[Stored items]
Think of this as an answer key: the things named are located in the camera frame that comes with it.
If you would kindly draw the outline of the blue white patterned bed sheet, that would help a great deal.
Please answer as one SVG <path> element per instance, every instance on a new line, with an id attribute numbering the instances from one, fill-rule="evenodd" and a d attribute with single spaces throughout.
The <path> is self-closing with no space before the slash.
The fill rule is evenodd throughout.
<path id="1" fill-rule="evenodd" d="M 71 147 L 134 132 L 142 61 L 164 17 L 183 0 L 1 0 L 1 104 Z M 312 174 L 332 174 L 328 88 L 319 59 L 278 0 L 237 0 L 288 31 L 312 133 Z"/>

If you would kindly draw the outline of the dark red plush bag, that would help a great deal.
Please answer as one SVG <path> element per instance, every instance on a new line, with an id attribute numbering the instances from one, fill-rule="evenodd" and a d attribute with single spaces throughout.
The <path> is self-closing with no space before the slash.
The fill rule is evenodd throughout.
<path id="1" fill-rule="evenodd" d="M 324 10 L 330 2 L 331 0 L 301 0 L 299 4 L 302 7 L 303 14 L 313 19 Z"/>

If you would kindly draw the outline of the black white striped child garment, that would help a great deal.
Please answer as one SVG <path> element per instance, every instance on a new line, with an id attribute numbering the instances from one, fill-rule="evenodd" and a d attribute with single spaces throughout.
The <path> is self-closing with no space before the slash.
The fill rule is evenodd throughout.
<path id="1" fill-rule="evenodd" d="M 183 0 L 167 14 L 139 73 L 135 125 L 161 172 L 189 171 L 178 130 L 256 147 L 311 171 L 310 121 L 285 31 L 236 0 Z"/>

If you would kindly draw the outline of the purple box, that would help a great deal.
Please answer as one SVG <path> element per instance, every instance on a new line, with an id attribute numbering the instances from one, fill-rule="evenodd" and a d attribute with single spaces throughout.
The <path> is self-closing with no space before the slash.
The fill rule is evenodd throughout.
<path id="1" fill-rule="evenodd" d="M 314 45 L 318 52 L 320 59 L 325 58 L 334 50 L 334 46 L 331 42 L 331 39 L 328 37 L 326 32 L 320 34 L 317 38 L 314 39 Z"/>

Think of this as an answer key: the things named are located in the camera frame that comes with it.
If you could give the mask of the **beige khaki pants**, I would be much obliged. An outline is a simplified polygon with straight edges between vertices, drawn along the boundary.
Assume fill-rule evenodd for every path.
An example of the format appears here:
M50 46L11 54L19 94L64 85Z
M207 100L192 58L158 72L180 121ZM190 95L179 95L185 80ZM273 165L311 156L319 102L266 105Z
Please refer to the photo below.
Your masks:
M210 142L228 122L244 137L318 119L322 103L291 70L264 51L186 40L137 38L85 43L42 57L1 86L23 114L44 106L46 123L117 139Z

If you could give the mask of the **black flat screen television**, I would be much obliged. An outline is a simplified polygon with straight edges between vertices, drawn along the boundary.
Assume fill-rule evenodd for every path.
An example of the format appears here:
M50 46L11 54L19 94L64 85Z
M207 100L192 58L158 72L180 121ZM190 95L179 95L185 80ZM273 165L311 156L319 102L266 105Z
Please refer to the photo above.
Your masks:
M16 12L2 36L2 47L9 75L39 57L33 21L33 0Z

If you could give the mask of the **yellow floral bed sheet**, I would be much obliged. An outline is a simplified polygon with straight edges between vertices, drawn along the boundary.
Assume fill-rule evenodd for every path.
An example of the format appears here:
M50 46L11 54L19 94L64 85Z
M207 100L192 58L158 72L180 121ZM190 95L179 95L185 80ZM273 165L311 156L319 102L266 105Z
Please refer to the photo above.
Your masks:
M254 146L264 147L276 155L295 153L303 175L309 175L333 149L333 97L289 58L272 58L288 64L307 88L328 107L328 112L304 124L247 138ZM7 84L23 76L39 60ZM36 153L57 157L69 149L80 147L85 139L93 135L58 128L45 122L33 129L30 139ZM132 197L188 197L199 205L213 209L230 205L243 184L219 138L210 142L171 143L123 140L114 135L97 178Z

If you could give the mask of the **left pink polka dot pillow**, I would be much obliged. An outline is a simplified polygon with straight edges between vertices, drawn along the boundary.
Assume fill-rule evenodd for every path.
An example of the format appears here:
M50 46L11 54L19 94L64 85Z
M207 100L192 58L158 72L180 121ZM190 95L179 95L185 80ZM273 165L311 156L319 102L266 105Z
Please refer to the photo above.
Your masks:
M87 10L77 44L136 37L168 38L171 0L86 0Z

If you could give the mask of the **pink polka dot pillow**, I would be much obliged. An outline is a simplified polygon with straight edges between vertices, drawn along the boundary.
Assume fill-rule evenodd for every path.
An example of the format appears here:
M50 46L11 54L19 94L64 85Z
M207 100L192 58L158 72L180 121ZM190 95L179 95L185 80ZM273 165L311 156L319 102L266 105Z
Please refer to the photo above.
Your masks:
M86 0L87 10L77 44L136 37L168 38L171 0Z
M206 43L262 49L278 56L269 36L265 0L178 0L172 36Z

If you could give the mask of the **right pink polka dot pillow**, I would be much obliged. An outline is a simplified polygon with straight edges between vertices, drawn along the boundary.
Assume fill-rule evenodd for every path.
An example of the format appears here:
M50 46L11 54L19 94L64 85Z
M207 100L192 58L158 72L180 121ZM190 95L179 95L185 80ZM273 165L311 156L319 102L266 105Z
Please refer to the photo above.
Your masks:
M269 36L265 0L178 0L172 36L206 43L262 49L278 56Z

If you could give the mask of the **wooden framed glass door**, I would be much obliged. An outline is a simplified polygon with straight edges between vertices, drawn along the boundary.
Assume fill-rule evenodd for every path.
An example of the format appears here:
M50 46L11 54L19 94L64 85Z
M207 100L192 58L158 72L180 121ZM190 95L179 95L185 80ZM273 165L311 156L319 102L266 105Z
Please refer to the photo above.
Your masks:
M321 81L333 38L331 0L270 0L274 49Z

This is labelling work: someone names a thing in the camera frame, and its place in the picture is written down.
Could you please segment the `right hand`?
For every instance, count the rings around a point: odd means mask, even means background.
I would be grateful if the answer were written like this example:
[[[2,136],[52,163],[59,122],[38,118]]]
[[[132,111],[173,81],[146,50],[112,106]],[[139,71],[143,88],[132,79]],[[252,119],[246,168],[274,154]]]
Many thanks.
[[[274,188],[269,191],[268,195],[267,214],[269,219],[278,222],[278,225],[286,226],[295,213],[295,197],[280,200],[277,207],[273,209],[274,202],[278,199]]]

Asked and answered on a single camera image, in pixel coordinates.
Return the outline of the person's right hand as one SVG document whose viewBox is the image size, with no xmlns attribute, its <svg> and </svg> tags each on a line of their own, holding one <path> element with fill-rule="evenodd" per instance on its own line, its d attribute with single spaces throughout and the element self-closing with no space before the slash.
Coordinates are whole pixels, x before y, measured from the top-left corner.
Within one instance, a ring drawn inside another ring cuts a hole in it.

• Problem description: Determine how many lines above contain the word "black", then give the number by itself.

• The completed task: 2